Segment Start: AVAILABLE DATA
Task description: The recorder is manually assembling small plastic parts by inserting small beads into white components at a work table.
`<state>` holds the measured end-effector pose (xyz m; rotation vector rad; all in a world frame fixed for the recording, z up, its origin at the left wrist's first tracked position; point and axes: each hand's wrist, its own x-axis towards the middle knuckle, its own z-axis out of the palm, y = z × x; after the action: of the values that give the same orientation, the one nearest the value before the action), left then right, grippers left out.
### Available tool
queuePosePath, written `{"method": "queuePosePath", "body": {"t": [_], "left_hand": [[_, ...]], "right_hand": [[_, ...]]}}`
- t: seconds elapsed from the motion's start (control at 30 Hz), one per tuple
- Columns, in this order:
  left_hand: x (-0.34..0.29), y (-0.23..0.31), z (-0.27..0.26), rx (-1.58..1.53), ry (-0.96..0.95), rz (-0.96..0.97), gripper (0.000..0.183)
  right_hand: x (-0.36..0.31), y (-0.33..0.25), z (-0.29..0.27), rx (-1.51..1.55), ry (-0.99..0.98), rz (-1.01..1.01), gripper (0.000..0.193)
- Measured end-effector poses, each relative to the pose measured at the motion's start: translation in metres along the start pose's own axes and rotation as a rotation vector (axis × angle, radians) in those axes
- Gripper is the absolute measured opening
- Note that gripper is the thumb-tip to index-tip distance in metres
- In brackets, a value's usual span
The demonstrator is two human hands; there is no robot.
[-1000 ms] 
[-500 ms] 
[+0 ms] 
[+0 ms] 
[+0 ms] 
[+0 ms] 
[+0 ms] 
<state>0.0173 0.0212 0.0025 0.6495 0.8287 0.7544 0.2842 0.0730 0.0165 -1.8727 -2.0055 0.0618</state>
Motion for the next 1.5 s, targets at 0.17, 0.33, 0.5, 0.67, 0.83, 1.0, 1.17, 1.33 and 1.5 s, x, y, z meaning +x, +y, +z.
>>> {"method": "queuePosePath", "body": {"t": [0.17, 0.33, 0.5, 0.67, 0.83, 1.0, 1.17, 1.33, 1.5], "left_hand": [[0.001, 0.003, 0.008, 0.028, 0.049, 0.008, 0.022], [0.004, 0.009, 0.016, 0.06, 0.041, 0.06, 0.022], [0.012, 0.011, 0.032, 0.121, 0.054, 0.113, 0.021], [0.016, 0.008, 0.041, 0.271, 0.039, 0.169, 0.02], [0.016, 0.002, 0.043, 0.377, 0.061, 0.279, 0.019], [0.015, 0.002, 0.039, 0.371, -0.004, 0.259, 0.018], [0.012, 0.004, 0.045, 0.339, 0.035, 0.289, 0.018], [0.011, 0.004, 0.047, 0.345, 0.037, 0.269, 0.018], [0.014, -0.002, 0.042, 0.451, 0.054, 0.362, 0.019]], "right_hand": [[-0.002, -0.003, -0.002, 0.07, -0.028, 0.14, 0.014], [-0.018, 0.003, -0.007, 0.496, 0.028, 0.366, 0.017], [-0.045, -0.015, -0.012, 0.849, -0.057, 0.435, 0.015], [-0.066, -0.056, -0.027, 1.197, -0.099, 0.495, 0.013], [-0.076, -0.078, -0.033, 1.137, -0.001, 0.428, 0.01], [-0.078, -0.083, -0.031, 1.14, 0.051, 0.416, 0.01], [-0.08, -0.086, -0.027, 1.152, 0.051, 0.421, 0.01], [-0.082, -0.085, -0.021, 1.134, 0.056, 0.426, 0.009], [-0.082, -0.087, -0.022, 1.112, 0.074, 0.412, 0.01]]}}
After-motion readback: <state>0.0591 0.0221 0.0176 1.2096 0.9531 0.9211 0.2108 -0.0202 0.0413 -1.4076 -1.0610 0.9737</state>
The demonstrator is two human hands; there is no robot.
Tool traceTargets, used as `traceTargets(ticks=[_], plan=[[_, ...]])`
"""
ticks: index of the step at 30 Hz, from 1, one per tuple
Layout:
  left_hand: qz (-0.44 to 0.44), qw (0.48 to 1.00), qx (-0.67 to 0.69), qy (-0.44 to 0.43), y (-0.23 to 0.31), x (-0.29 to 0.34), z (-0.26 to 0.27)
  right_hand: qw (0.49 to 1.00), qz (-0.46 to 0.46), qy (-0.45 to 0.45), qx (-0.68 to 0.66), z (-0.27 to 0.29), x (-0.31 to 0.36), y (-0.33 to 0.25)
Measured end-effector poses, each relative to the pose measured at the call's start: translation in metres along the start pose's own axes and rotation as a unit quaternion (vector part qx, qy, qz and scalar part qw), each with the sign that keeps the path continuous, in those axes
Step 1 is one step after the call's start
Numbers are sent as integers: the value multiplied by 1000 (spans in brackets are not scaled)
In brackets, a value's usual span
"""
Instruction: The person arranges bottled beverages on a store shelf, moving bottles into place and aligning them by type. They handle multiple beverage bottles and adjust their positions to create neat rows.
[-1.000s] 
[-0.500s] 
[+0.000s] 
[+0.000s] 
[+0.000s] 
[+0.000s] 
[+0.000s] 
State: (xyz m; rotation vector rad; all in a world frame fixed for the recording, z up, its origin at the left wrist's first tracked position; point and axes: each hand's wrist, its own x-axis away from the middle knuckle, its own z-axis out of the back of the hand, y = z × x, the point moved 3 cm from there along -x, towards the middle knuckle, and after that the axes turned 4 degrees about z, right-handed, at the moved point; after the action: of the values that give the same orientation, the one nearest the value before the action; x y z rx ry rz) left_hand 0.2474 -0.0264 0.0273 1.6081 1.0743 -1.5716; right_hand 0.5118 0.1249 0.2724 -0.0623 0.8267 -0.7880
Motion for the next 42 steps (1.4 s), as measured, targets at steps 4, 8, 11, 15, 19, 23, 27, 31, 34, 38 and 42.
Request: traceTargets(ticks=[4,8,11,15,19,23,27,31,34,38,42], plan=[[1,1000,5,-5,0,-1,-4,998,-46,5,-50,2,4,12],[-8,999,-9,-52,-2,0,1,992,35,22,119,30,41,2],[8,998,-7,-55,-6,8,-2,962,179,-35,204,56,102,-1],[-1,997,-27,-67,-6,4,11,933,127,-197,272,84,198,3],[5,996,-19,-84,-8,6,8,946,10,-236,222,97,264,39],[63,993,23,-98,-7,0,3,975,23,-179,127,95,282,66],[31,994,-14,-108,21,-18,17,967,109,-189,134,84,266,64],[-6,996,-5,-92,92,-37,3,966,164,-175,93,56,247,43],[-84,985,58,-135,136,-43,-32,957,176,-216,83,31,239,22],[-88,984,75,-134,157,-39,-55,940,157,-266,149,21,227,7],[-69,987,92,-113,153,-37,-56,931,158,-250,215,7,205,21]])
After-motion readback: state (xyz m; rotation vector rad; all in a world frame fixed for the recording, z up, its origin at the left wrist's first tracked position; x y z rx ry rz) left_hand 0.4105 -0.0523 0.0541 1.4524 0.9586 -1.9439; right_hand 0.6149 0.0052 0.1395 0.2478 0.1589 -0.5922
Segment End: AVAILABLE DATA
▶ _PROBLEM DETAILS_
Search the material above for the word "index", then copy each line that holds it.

▶ _TASK RESULT_
- Note that gripper is the thumb-tip to index-tip distance in metres
ticks: index of the step at 30 Hz, from 1, one per tuple

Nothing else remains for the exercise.